Sobre a questão demográfica rural e urbana no Brasil, Cunha (1986, p. 203) afirma que

Na segunda metade do século XIX, o Brasil, que fora até então um vasto país rural, com um opressivo e inevitável domínio do campo e de seus modelos socioculturais sobre a vida pública e particular, começa a sentir o depauperamento do patriarcalismo campesino e a ver surgimento de uma nova força, a do patriarcalismo urbano. A cidade passa então a influir normativamente na vida do país, e o faz num

crescendo vertiginoso pelo aparecimento do fenômeno da megalópole e dos poderosos meio de comunicação, como o rádio e a televisão. Em poucos anos altera-se completamente a geografia humana e urbana brasileira, com a fundação de novas cidades e o crescimento desmesurado de outras.

Observa-se que o "patriarcalismo urbano" em Cáceres pode ter ocorrido após o ano de 1970, conforme dados apresentados anteriormente, em decorrência, provavelmente, das condições sócio-histórica de Mato Grosso, como o fato de ter sido colonizado após mais de dois séculos da chegada da Coroa Portuguesa no Brasil. Essa realidade demográfica em torno de Cáceres favorece a nossa hipótese inicial de que o léxico oitocentista está propício à manutenção no uso corrente do informante cacerense.

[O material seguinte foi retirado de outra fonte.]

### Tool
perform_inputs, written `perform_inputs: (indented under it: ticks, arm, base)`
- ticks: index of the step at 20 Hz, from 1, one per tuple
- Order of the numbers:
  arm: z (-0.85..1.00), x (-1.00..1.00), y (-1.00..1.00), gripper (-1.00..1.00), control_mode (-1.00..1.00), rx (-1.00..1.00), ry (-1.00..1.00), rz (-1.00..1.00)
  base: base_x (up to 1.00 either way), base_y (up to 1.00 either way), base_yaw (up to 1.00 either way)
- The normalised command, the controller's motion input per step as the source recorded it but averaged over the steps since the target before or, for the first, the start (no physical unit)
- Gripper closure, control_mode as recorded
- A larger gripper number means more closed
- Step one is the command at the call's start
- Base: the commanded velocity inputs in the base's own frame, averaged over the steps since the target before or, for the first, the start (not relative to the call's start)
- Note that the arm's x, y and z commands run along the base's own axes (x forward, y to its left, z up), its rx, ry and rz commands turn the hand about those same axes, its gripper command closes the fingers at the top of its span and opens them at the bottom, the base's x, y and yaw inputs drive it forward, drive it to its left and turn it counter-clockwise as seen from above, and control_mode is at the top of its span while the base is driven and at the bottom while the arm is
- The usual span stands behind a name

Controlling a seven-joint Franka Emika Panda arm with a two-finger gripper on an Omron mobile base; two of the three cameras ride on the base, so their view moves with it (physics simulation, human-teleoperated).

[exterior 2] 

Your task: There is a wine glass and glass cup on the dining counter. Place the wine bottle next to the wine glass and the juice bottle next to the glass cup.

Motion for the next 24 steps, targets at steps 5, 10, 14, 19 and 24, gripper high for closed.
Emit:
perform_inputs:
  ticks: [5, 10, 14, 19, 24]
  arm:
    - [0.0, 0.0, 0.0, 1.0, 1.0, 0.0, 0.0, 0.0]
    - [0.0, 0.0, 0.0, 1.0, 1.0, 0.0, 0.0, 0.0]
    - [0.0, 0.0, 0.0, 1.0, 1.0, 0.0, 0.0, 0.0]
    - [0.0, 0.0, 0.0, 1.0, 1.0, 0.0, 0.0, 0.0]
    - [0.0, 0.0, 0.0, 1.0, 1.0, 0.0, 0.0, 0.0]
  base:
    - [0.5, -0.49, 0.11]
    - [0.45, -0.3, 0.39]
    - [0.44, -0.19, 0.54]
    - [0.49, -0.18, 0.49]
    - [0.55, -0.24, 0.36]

No cenário geográfico, Cáceres encontra-se, aproximadamente, a oitenta quilômetros da linha divisória que separa o Brasil da Bolívia e, por ser área de fronteira, desde o século XVIII, se instalaram organizações das forças armadas, o que tornou a região altamente militarizada. Esse município sedia órgãos representantes das forças de segurança, a saber: Polícia Federal; Polícia Militar; Polícia Civil; Corpo de Bombeiros; Marinha; Exército Nacional; Grupo Especial de Fronteira (GeFron), os quais possibilitam a vinda de migrantes das mais diferentes regiões do país.

Em termos de território, a seguir encontra-se uma imagem ilustrativa da atual situação geográfica do município de Cáceres.

Figura 8 - Mapa de Cáceres na atualidade Fonte: elaborado por Marcos Pagel

Assim, Cáceres possui uma história eminentemente plural, cercada de diferentes povos que vieram de distintos lugares do Brasil e do mundo e, considerar os fatos mencionados anteriormente, é importante para a compreensão do processo de urbanização nessa região do país, que, por sua vez, auxilia na interpretação dos dados desta pesquisa afim de verificar se favorece ou desfavorece à manutenção, tendência à manutenção, desuso, tendência ao desuso e|ou neologismo semântico das unidades lexicais extraídas do manuscrito oitocentista Memoria.

CAPÍTULO 2 - CONSTITUIÇÃO E TRATAMENTO DOS CORPORA DAS LÍNGUAS ESCRITA E ORAL: APONTAMENTOS TEÓRICO-METODOLÓGICOS

Em função de este trabalho propor um estudo semântico-lexical a partir de um

corpus de língua escrita, constituído por unidades lexicais extraídas do manuscrito

oitocentista Memoria, e um corpus de língua oral, constituído a partir de pesquisa de campo que testou as referidas unidades lexicais e suas acepções, conforme constam no manuscrito, com a comunidade de Cáceres, Mato Grosso, discorreremos no presente capítulo sobre o procedimento teórico-metodológico utilizado para a constituição desses dois corpora.